## Prompt
Would you please print the data a second time, exactly as it stands?

++++++++++++++++++++

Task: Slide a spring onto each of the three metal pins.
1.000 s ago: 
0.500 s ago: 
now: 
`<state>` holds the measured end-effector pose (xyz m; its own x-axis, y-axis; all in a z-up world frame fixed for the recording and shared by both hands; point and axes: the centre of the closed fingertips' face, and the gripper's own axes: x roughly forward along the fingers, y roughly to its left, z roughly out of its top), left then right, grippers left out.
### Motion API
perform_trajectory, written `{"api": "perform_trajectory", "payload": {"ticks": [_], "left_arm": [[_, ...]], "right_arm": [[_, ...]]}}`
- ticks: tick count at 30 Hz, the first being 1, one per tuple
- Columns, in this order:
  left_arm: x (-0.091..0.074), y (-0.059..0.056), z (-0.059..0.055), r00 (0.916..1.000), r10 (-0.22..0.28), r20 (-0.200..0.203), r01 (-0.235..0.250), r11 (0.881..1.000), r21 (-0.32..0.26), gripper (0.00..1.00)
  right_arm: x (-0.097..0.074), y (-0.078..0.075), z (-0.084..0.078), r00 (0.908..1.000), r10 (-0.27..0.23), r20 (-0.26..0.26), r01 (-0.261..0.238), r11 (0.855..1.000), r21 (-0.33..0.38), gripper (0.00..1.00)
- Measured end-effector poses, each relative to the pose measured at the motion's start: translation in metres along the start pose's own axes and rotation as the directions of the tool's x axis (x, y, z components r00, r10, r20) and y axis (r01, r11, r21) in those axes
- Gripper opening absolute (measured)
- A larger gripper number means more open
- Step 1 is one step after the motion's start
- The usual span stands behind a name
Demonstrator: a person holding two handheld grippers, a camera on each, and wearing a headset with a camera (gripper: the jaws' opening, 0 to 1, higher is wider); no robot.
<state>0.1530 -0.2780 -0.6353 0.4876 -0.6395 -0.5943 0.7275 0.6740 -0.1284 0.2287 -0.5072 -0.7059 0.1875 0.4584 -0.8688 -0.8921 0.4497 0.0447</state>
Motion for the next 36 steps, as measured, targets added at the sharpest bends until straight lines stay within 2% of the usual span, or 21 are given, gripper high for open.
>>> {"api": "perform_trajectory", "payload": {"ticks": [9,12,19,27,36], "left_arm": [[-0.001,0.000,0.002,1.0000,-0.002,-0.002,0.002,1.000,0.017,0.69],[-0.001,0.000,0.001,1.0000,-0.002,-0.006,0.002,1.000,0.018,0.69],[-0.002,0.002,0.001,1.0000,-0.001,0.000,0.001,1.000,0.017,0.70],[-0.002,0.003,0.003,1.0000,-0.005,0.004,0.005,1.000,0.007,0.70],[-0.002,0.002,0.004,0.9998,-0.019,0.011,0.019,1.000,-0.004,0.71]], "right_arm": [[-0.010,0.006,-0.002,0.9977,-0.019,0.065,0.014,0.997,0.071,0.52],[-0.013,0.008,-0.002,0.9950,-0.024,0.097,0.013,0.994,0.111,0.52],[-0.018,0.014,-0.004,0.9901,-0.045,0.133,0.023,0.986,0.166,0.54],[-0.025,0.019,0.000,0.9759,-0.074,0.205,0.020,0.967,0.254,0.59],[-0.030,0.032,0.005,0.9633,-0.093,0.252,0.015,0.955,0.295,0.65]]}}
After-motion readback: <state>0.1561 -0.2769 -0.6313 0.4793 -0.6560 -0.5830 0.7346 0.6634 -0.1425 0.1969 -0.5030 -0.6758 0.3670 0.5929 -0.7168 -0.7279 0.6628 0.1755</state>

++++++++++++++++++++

## Finished exercise
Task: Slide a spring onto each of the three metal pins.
1.000 s ago: 
0.500 s ago: 
now: 
`<state>` holds the measured end-effector pose (xyz m; its own x-axis, y-axis; all in a z-up world frame fixed for the recording and shared by both hands; point and axes: the centre of the closed fingertips' face, and the gripper's own axes: x roughly forward along the fingers, y roughly to its left, z roughly out of its top), left then right, grippers left out.
### Motion API
perform_trajectory, written `{"api": "perform_trajectory", "payload": {"ticks": [_], "left_arm": [[_, ...]], "right_arm": [[_, ...]]}}`
- ticks: tick count at 30 Hz, the first being 1, one per tuple
- Columns, in this order:
  left_arm: x (-0.091..0.074), y (-0.059..0.056), z (-0.059..0.055), r00 (0.916..1.000), r10 (-0.22..0.28), r20 (-0.200..0.203), r01 (-0.235..0.250), r11 (0.881..1.000), r21 (-0.32..0.26), gripper (0.00..1.00)
  right_arm: x (-0.097..0.074), y (-0.078..0.075), z (-0.084..0.078), r00 (0.908..1.000), r10 (-0.27..0.23), r20 (-0.26..0.26), r01 (-0.261..0.238), r11 (0.855..1.000), r21 (-0.33..0.38), gripper (0.00..1.00)
- Measured end-effector poses, each relative to the pose measured at the motion's start: translation in metres along the start pose's own axes and rotation as the directions of the tool's x axis (x, y, z components r00, r10, r20) and y axis (r01, r11, r21) in those axes
- Gripper opening absolute (measured)
- A larger gripper number means more open
- Step 1 is one step after the motion's start
- The usual span stands behind a name
Demonstrator: a person holding two handheld grippers, a camera on each, and wearing a headset with a camera (gripper: the jaws' opening, 0 to 1, higher is wider); no robot.
<state>0.1530 -0.2780 -0.6353 0.4876 -0.6395 -0.5943 0.7275 0.6740 -0.1284 0.2287 -0.5072 -0.7059 0.1875 0.4584 -0.8688 -0.8921 0.4497 0.0447</state>
Motion for the next 36 steps, as measured, targets added at the sharpest bends until straight lines stay within 2% of the usual span, or 21 are given, gripper high for open.
>>> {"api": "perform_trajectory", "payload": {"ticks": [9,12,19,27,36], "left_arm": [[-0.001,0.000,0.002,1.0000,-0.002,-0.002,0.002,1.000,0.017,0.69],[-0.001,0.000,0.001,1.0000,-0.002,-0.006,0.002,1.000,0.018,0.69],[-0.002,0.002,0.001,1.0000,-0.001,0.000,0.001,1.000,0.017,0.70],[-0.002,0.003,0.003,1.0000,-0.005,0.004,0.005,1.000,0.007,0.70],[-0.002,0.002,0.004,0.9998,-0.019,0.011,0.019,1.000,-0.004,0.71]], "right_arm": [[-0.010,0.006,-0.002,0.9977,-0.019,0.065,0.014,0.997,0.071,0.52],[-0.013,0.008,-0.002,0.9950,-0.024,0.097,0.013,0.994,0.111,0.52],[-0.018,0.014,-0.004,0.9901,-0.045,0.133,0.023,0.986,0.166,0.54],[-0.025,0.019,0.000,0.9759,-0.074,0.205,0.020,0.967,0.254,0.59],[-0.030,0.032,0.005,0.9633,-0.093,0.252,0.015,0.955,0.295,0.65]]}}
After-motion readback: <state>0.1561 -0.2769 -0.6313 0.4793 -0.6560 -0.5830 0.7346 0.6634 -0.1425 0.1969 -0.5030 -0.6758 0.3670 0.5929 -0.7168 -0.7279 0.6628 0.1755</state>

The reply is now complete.